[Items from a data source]

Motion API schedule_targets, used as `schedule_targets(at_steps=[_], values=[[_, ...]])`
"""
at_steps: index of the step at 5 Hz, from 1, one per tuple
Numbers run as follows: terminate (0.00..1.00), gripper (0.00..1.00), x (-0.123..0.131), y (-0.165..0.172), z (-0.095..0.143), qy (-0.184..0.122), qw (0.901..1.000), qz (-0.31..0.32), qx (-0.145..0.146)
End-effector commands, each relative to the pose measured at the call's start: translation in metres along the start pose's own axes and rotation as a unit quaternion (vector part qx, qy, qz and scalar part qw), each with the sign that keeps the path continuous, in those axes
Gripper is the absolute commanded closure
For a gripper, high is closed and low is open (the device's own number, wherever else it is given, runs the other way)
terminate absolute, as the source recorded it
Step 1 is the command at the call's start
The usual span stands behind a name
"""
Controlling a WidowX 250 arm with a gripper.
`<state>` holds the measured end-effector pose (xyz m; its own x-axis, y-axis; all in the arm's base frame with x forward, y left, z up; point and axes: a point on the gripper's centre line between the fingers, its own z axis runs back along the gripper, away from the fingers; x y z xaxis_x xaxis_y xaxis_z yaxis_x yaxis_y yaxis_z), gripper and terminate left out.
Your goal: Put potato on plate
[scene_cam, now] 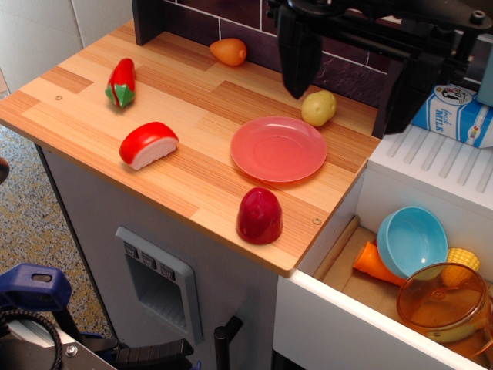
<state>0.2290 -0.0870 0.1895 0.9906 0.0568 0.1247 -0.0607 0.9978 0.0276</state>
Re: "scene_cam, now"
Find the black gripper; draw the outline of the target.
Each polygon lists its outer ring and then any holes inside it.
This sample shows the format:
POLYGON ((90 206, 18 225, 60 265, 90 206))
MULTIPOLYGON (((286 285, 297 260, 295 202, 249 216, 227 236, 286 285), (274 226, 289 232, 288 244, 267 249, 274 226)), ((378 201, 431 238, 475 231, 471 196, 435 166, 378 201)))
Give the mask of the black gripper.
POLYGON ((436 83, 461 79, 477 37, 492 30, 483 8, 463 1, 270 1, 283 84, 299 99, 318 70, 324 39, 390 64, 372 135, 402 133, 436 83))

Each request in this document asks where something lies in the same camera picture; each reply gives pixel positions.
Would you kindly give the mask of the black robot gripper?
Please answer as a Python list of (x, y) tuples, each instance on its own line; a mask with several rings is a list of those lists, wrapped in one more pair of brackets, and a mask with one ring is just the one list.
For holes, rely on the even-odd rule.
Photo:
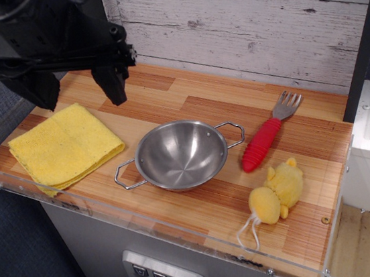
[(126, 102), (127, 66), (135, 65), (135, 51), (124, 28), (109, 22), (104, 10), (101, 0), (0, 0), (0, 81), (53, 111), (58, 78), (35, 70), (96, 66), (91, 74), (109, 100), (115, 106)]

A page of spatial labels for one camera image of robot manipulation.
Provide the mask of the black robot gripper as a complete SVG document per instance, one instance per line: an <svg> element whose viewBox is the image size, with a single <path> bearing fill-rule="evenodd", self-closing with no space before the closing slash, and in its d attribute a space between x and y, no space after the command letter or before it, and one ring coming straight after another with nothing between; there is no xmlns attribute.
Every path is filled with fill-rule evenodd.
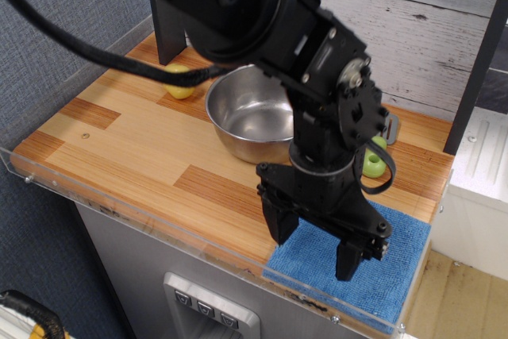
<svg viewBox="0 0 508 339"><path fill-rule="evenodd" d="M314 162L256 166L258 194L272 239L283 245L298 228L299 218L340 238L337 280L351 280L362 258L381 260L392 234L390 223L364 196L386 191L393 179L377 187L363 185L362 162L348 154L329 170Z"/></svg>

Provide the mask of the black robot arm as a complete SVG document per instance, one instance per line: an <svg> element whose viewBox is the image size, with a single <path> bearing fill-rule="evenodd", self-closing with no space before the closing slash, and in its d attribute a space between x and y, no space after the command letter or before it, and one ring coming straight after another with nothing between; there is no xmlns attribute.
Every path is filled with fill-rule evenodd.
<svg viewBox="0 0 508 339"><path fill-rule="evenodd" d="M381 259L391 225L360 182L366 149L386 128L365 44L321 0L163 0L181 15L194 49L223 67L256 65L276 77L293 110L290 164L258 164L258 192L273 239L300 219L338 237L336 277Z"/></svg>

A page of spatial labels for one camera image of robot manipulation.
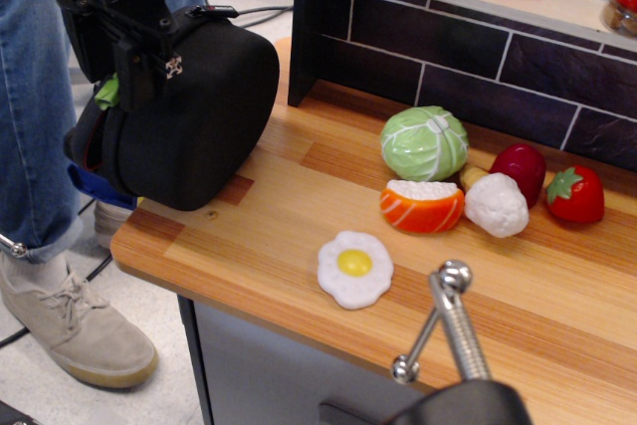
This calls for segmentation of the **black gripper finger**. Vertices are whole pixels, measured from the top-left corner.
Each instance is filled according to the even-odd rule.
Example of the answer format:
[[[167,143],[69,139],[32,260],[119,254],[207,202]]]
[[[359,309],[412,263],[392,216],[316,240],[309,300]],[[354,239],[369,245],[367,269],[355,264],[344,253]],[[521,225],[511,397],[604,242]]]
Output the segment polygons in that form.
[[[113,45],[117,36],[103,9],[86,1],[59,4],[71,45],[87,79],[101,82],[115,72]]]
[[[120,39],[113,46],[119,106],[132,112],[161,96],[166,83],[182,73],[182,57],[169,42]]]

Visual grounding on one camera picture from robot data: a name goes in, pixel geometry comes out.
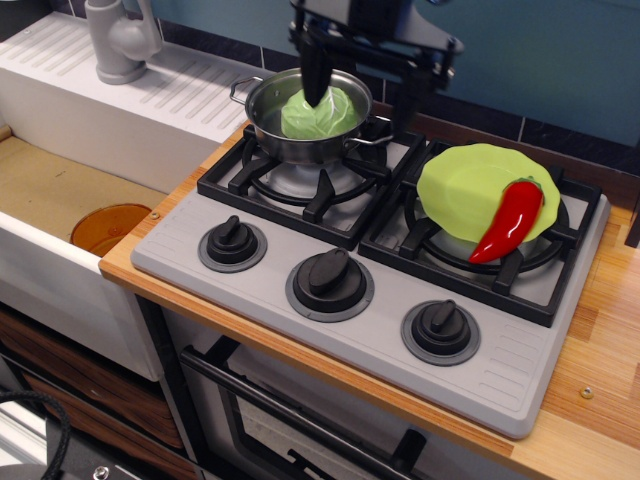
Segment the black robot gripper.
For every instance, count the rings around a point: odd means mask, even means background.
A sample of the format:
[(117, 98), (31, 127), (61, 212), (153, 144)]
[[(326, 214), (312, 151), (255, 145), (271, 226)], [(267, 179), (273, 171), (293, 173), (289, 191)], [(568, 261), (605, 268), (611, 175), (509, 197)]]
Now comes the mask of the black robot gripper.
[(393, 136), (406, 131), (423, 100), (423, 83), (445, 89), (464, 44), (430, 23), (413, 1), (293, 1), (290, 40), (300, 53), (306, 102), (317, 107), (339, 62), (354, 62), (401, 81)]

### WORK INSTRUCTIONS
Exact duplication is required for the lines above, from the line that contains "Step 1 is the command at the call's start" to the line that contains "Controlling a WidowX 250 arm with a gripper.", inclusive; omit all others.

### OUTPUT
Step 1 is the command at the call's start
The usual span stands behind a name
"""
Controlling a WidowX 250 arm with a gripper.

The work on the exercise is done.